# ECLAT in python

Eclat stands for **Equivalence Class Clustering and Bottom-Up Lattice Traversal** and it is an algorithm for association rule mining (which also regroups frequent itemset mining).

Association rule mining and frequent itemset mining are easiest to understand in their applications for basket analysis: the goal here is to understand which products are often bought together by shoppers.
These association rules can then be used for example for recommender engines (in case of online shopping) or for store improvement for offline shopping.
The ECLAT algorithm works in a vertical manner just like the **Depth-First Search of a graph**.

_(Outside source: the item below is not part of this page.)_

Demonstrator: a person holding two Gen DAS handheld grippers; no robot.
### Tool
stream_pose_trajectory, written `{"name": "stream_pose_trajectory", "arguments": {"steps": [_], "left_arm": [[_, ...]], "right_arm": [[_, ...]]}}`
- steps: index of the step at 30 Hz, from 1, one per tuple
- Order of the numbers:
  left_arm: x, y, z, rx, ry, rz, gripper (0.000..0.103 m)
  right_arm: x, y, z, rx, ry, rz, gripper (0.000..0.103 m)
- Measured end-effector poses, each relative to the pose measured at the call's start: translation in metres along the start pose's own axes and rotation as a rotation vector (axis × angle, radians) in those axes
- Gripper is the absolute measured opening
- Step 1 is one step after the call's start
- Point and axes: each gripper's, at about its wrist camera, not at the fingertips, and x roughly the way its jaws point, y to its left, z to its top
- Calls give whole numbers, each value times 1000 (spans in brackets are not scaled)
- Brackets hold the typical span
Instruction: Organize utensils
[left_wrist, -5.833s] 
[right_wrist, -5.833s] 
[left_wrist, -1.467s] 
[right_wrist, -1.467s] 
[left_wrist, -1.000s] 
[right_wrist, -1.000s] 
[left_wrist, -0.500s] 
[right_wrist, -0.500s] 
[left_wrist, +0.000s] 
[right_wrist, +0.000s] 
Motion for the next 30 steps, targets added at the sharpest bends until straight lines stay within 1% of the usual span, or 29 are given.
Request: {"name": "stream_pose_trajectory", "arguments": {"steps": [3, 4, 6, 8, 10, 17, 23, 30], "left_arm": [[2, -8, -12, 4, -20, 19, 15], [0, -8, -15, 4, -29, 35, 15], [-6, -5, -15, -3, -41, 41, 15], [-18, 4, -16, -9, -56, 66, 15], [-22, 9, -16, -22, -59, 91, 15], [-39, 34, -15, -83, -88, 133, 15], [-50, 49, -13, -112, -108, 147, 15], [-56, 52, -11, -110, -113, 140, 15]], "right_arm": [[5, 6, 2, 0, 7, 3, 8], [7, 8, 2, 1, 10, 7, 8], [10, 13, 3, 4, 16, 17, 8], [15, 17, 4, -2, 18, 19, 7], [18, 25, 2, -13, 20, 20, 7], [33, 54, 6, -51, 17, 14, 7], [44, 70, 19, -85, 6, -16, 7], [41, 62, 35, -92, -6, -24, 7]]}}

## How does the ECLAT algorithm work?
* Step 1 — List the Transaction ID (TID) set of each product
* Step 2 — Filter with minimum support
* Step 3 — Compute the Transaction ID set of each product pair. The interesting thing about the ECLAT algorithm is that this step is done using the Intersection of the two original sets. This makes it different from the Apriori algorithm.
* Step 4 — Filter out the pairs that do not reach minimum support
* Step 5— Continue as long as you can make new pairs above support

The ECLAT algorithm is faster because it is much simpler to identify the intersection of the set of transactions IDs than to scan each individual transaction for the presence of pairs of products (as Apriori does)

In [1]:
!pip install pyECLAT

Collecting pyECLAT
  Downloading pyECLAT-1.0.2-py3-none-any.whl (6.3 kB)
Installing collected packages: pyECLAT
Successfully installed pyECLAT-1.0.2


In [3]:
import pandas as pd

In [2]:
# store the item sets as lists of strings in a list
transactions = [
    ['beer', 'wine', 'cheese'],
    ['beer', 'potato chips'],
    ['eggs', 'flower', 'butter', 'cheese'],
    ['eggs', 'flower', 'butter', 'beer', 'potato chips'],
    ['wine', 'cheese'],
    ['potato chips'],
    ['eggs', 'flower', 'butter', 'wine', 'cheese'],
    ['eggs', 'flower', 'butter', 'beer', 'potato chips'],
    ['wine', 'beer'],
    ['beer', 'potato chips'],
    ['butter', 'eggs'],
    ['beer', 'potato chips'],
    ['flower', 'eggs'],
    ['beer', 'potato chips'],
    ['eggs', 'flower', 'butter', 'wine', 'cheese'],
    ['beer', 'wine', 'potato chips', 'cheese'],
    ['wine', 'cheese'],
    ['beer', 'potato chips'],
    ['wine', 'cheese'],
    ['beer', 'potato chips']
]

In [4]:
# We simply convert the transaction list into a dataframe
data = pd.DataFrame(transactions)
data

Unnamed: 0,0,1,2,3,4
0,beer,wine,cheese,,
1,beer,potato chips,,,
2,eggs,flower,butter,cheese,
3,eggs,flower,butter,beer,potato chips
4,wine,cheese,,,
5,potato chips,,,,
6,eggs,flower,butter,wine,cheese
7,eggs,flower,butter,beer,potato chips
8,wine,beer,,,
9,beer,potato chips,,,


## Setting the parameters for the algorithm and running the algorithm
* **min_support:** this is the support threshold, A small difference is that it is expressed as a percentage here rather than a number.
* **min_n_products:** we need to specify the smallest itemset size that we are interested in. In this case, we are interested in product associations, so we want to leave out individual (1-item) itemsets: the minimum size needs to be 2.
* **max_length:** we would be interested in large product associations as well). Therefore, we take the maximum transaction size.

In [5]:
# we are looking for itemSETS
# we do not want to have any individual products returned
min_n_products = 2

# we want to set min support to 7
# but we have to express it as a percentage
min_support = 7/len(transactions)

# we have no limit on the size of association rules
# so we set it to the longest transaction
max_length = max([len(x) for x in transactions])

In [6]:
from pyECLAT import ECLAT

# create an instance of eclat
my_eclat = ECLAT(data=data, verbose=True)

# fit the algorithm
rule_indices, rule_supports = my_eclat.fit(min_support=min_support,
                                           min_combination=min_n_products,
                                           max_combination=max_length)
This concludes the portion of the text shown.